■ Task: Omitting all images, set down every line below exactly as it appears.

■ Recorded information:
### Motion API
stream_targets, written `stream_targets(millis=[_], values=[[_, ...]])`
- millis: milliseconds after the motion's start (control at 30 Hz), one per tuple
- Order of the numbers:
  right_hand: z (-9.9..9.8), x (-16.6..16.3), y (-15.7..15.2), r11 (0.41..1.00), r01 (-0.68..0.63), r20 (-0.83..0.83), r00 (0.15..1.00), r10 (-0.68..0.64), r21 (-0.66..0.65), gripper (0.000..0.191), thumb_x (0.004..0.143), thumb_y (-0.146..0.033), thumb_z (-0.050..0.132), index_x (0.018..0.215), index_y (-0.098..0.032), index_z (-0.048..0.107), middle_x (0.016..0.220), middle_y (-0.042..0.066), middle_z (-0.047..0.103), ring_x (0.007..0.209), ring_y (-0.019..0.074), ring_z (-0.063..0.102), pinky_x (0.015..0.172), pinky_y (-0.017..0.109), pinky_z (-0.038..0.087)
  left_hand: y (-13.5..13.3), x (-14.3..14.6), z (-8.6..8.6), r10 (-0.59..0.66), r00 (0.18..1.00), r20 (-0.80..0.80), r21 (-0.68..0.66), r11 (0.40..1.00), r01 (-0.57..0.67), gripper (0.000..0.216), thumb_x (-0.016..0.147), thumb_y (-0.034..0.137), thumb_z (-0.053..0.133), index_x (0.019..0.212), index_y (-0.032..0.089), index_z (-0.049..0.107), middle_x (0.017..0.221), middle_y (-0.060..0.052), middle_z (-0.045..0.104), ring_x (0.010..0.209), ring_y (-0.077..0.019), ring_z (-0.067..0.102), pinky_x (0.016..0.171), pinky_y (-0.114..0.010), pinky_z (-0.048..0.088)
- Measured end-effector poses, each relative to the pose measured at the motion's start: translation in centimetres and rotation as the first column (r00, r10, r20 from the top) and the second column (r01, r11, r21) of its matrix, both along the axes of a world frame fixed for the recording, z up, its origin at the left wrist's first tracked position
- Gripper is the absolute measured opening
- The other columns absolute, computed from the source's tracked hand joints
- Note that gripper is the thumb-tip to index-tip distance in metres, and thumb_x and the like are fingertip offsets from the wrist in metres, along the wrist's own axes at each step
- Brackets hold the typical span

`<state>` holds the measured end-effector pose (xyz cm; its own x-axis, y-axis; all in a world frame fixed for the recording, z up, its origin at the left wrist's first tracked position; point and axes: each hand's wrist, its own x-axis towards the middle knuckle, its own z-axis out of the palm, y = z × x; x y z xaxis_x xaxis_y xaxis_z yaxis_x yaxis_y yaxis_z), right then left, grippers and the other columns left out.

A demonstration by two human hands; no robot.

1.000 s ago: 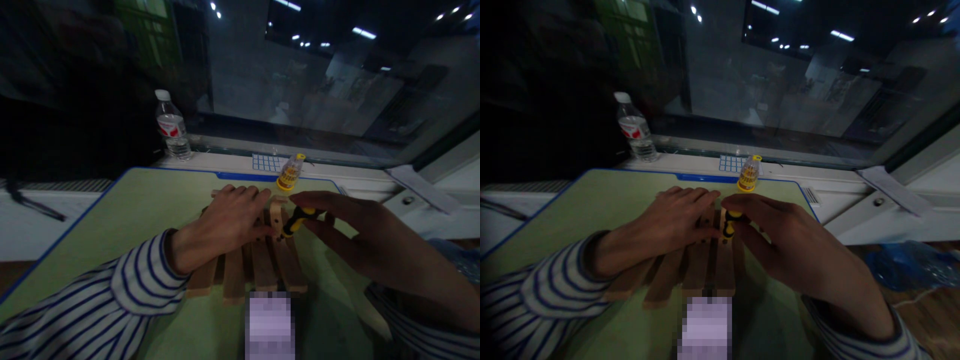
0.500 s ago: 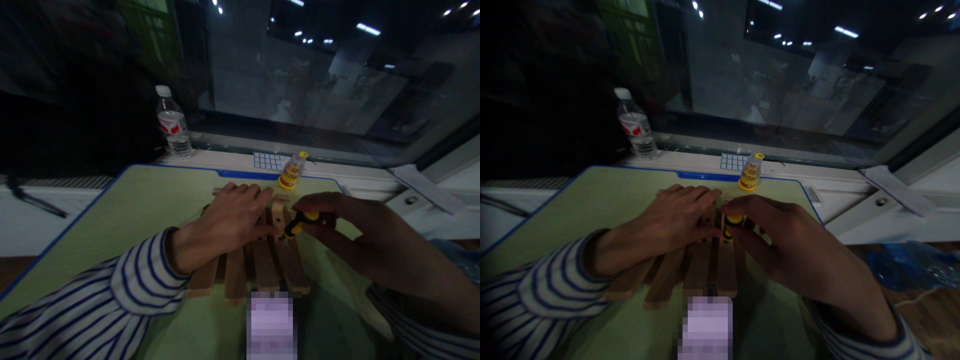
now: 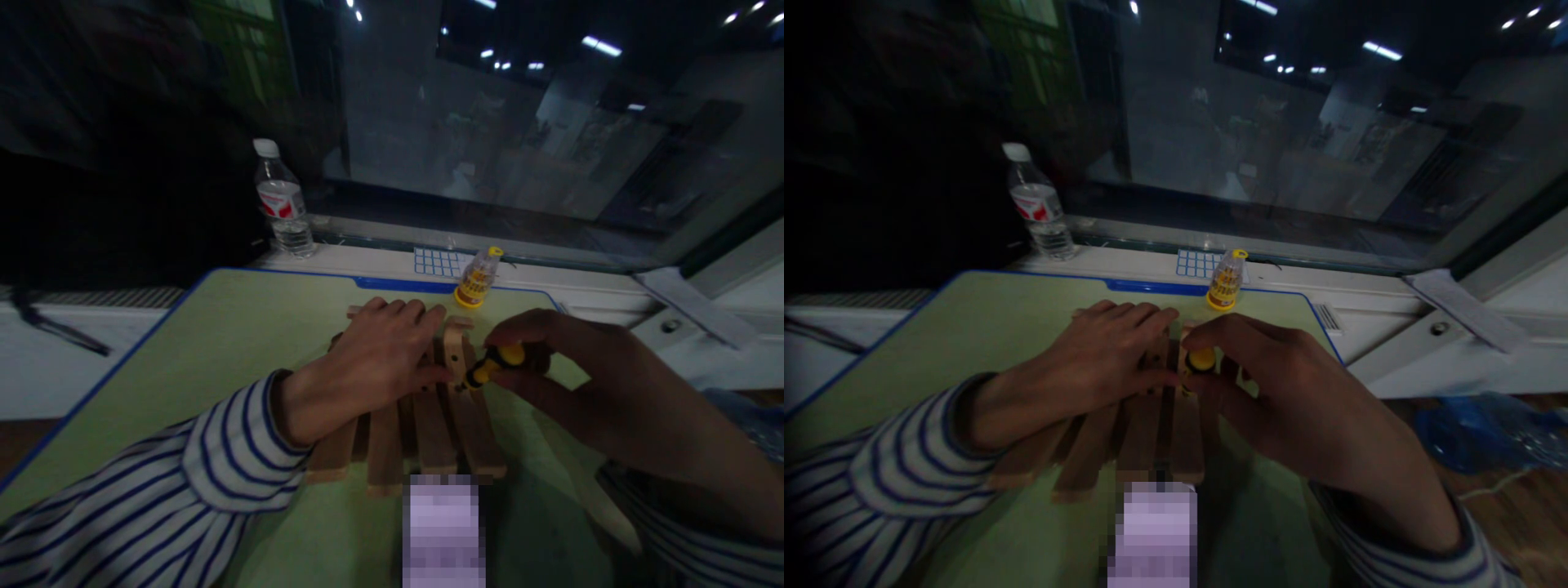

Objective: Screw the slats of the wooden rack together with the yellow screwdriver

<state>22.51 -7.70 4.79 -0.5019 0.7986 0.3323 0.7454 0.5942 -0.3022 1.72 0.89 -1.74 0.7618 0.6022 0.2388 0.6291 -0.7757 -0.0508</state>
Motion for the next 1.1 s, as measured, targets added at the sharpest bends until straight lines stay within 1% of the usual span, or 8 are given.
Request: stream_targets(millis=[167, 267, 433, 567, 667, 800, 967, 1100], values=[[-0.16, -0.07, 0.19, 1.0, 0.017, -0.012, 1.0, -0.017, 0.006, 0.024, 0.089, -0.023, 0.058, 0.112, -0.026, 0.053, 0.089, -0.002, 0.066, 0.068, 0.0105, 0.062, 0.066, 0.022, 0.053, 0.04, 0.03, -0.11, -0.002, 1.0, 0.0, 0.001, 1.0, 0.002, 0.063, 0.085, 0.063, 0.05, 0.128, 0.017, 0.044, 0.11, -0.01, 0.062, 0.097, -0.0293, 0.06, 0.078, -0.042, 0.042], [-0.27, -0.1, 0.28, 1.0, 0.002, -0.031, 1.0, -0.002, 0.005, 0.025, 0.089, -0.023, 0.057, 0.113, -0.026, 0.054, 0.092, 0.0, 0.066, 0.074, 0.0135, 0.064, 0.069, 0.026, 0.055, 0.09, 0.05, -0.18, 0.0, 1.0, 0.001, -0.003, 1.0, 0.0, 0.063, 0.085, 0.063, 0.051, 0.127, 0.017, 0.044, 0.11, -0.011, 0.062, 0.097, -0.0298, 0.06, 0.078, -0.043, 0.042], [-0.3, 0.11, 0.29, 0.998, -0.054, -0.056, 0.997, 0.055, 0.017, 0.019, 0.089, -0.026, 0.058, 0.109, -0.024, 0.059, 0.095, 0.002, 0.069, 0.084, 0.0155, 0.067, 0.073, 0.028, 0.056, 0.02, 0.01, -0.18, -0.004, 1.0, 0.009, -0.005, 1.0, 0.004, 0.065, 0.086, 0.065, 0.047, 0.13, 0.017, 0.043, 0.111, -0.011, 0.062, 0.097, -0.0302, 0.06, 0.078, -0.043, 0.042], [-0.01, 0.22, -0.07, 1.0, -0.027, -0.034, 0.999, 0.027, 0.008, 0.029, 0.09, -0.025, 0.056, 0.119, -0.026, 0.058, 0.113, 0.004, 0.069, 0.097, 0.0185, 0.067, 0.084, 0.033, 0.056, -0.03, 0.05, -0.15, 0.002, 1.0, -0.001, -0.002, 1.0, -0.002, 0.065, 0.086, 0.063, 0.049, 0.13, 0.016, 0.043, 0.11, -0.011, 0.063, 0.095, -0.0302, 0.06, 0.077, -0.043, 0.043], [0.35, 0.15, -0.48, 0.999, -0.007, -0.025, 1.0, 0.006, -0.034, 0.034, 0.089, -0.022, 0.055, 0.123, -0.026, 0.057, 0.123, 0.002, 0.066, 0.107, 0.0177, 0.065, 0.093, 0.032, 0.054, 0.04, 0.12, -0.22, 0.003, 1.0, -0.005, 0.012, 1.0, -0.003, 0.064, 0.085, 0.063, 0.05, 0.129, 0.016, 0.044, 0.111, -0.011, 0.062, 0.095, -0.0306, 0.06, 0.077, -0.044, 0.043], [0.52, 0.08, -0.64, 0.998, 0.0, -0.035, 0.999, -0.002, -0.067, 0.033, 0.09, -0.019, 0.054, 0.122, -0.027, 0.059, 0.119, -0.001, 0.069, 0.101, 0.0137, 0.067, 0.088, 0.025, 0.055, 0.12, 0.15, -0.3, 0.01, 1.0, -0.014, 0.025, 1.0, -0.01, 0.065, 0.085, 0.064, 0.049, 0.127, 0.016, 0.045, 0.112, -0.012, 0.062, 0.097, -0.0316, 0.06, 0.078, -0.044, 0.043], [0.36, 0.19, -0.47, 0.999, -0.003, -0.03, 1.0, 0.002, -0.033, 0.033, 0.09, -0.021, 0.053, 0.121, -0.027, 0.061, 0.114, 0.002, 0.071, 0.095, 0.0166, 0.07, 0.084, 0.029, 0.057, 0.06, 0.14, -0.23, 0.014, 1.0, -0.02, 0.005, 1.0, -0.014, 0.063, 0.085, 0.064, 0.05, 0.126, 0.016, 0.045, 0.111, -0.012, 0.062, 0.098, -0.03, 0.06, 0.079, -0.042, 0.042], [0.48, 0.18, -0.52, 1.0, -0.003, -0.016, 1.0, 0.002, -0.022, 0.032, 0.089, -0.022, 0.054, 0.12, -0.028, 0.062, 0.109, 0.0, 0.073, 0.091, 0.0164, 0.071, 0.081, 0.029, 0.058, 0.03, 0.15, -0.25, 0.025, 1.0, -0.003, 0.008, 1.0, -0.025, 0.061, 0.084, 0.065, 0.051, 0.124, 0.018, 0.046, 0.111, -0.011, 0.063, 0.097, -0.0285, 0.06, 0.079, -0.04, 0.042]])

■ Answer space:
### Motion API
stream_targets, written `stream_targets(millis=[_], values=[[_, ...]])`
- millis: milliseconds after the motion's start (control at 30 Hz), one per tuple
- Order of the numbers:
  right_hand: z (-9.9..9.8), x (-16.6..16.3), y (-15.7..15.2), r11 (0.41..1.00), r01 (-0.68..0.63), r20 (-0.83..0.83), r00 (0.15..1.00), r10 (-0.68..0.64), r21 (-0.66..0.65), gripper (0.000..0.191), thumb_x (0.004..0.143), thumb_y (-0.146..0.033), thumb_z (-0.050..0.132), index_x (0.018..0.215), index_y (-0.098..0.032), index_z (-0.048..0.107), middle_x (0.016..0.220), middle_y (-0.042..0.066), middle_z (-0.047..0.103), ring_x (0.007..0.209), ring_y (-0.019..0.074), ring_z (-0.063..0.102), pinky_x (0.015..0.172), pinky_y (-0.017..0.109), pinky_z (-0.038..0.087)
  left_hand: y (-13.5..13.3), x (-14.3..14.6), z (-8.6..8.6), r10 (-0.59..0.66), r00 (0.18..1.00), r20 (-0.80..0.80), r21 (-0.68..0.66), r11 (0.40..1.00), r01 (-0.57..0.67), gripper (0.000..0.216), thumb_x (-0.016..0.147), thumb_y (-0.034..0.137), thumb_z (-0.053..0.133), index_x (0.019..0.212), index_y (-0.032..0.089), index_z (-0.049..0.107), middle_x (0.017..0.221), middle_y (-0.060..0.052), middle_z (-0.045..0.104), ring_x (0.010..0.209), ring_y (-0.077..0.019), ring_z (-0.067..0.102), pinky_x (0.016..0.171), pinky_y (-0.114..0.010), pinky_z (-0.048..0.088)
- Measured end-effector poses, each relative to the pose measured at the motion's start: translation in centimetres and rotation as the first column (r00, r10, r20 from the top) and the second column (r01, r11, r21) of its matrix, both along the axes of a world frame fixed for the recording, z up, its origin at the left wrist's first tracked position
- Gripper is the absolute measured opening
- The other columns absolute, computed from the source's tracked hand joints
- Note that gripper is the thumb-tip to index-tip distance in metres, and thumb_x and the like are fingertip offsets from the wrist in metres, along the wrist's own axes at each step
- Brackets hold the typical span

`<state>` holds the measured end-effector pose (xyz cm; its own x-axis, y-axis; all in a world frame fixed for the recording, z up, its origin at the left wrist's first tracked position; point and axes: each hand's wrist, its own x-axis towards the middle knuckle, its own z-axis out of the palm, y = z × x; x y z xaxis_x xaxis_y xaxis_z yaxis_x yaxis_y yaxis_z), right then left, grippers and the other columns left out.

A demonstration by two human hands; no robot.

1.000 s ago: 
0.500 s ago: 
now: 

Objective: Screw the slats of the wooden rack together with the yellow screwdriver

<state>22.51 -7.70 4.79 -0.5019 0.7986 0.3323 0.7454 0.5942 -0.3022 1.72 0.89 -1.74 0.7618 0.6022 0.2388 0.6291 -0.7757 -0.0508</state>
Motion for the next 1.1 s, as measured, targets added at the sharpest bends until straight lines stay within 1% of the usual span, or 8 are given.
Request: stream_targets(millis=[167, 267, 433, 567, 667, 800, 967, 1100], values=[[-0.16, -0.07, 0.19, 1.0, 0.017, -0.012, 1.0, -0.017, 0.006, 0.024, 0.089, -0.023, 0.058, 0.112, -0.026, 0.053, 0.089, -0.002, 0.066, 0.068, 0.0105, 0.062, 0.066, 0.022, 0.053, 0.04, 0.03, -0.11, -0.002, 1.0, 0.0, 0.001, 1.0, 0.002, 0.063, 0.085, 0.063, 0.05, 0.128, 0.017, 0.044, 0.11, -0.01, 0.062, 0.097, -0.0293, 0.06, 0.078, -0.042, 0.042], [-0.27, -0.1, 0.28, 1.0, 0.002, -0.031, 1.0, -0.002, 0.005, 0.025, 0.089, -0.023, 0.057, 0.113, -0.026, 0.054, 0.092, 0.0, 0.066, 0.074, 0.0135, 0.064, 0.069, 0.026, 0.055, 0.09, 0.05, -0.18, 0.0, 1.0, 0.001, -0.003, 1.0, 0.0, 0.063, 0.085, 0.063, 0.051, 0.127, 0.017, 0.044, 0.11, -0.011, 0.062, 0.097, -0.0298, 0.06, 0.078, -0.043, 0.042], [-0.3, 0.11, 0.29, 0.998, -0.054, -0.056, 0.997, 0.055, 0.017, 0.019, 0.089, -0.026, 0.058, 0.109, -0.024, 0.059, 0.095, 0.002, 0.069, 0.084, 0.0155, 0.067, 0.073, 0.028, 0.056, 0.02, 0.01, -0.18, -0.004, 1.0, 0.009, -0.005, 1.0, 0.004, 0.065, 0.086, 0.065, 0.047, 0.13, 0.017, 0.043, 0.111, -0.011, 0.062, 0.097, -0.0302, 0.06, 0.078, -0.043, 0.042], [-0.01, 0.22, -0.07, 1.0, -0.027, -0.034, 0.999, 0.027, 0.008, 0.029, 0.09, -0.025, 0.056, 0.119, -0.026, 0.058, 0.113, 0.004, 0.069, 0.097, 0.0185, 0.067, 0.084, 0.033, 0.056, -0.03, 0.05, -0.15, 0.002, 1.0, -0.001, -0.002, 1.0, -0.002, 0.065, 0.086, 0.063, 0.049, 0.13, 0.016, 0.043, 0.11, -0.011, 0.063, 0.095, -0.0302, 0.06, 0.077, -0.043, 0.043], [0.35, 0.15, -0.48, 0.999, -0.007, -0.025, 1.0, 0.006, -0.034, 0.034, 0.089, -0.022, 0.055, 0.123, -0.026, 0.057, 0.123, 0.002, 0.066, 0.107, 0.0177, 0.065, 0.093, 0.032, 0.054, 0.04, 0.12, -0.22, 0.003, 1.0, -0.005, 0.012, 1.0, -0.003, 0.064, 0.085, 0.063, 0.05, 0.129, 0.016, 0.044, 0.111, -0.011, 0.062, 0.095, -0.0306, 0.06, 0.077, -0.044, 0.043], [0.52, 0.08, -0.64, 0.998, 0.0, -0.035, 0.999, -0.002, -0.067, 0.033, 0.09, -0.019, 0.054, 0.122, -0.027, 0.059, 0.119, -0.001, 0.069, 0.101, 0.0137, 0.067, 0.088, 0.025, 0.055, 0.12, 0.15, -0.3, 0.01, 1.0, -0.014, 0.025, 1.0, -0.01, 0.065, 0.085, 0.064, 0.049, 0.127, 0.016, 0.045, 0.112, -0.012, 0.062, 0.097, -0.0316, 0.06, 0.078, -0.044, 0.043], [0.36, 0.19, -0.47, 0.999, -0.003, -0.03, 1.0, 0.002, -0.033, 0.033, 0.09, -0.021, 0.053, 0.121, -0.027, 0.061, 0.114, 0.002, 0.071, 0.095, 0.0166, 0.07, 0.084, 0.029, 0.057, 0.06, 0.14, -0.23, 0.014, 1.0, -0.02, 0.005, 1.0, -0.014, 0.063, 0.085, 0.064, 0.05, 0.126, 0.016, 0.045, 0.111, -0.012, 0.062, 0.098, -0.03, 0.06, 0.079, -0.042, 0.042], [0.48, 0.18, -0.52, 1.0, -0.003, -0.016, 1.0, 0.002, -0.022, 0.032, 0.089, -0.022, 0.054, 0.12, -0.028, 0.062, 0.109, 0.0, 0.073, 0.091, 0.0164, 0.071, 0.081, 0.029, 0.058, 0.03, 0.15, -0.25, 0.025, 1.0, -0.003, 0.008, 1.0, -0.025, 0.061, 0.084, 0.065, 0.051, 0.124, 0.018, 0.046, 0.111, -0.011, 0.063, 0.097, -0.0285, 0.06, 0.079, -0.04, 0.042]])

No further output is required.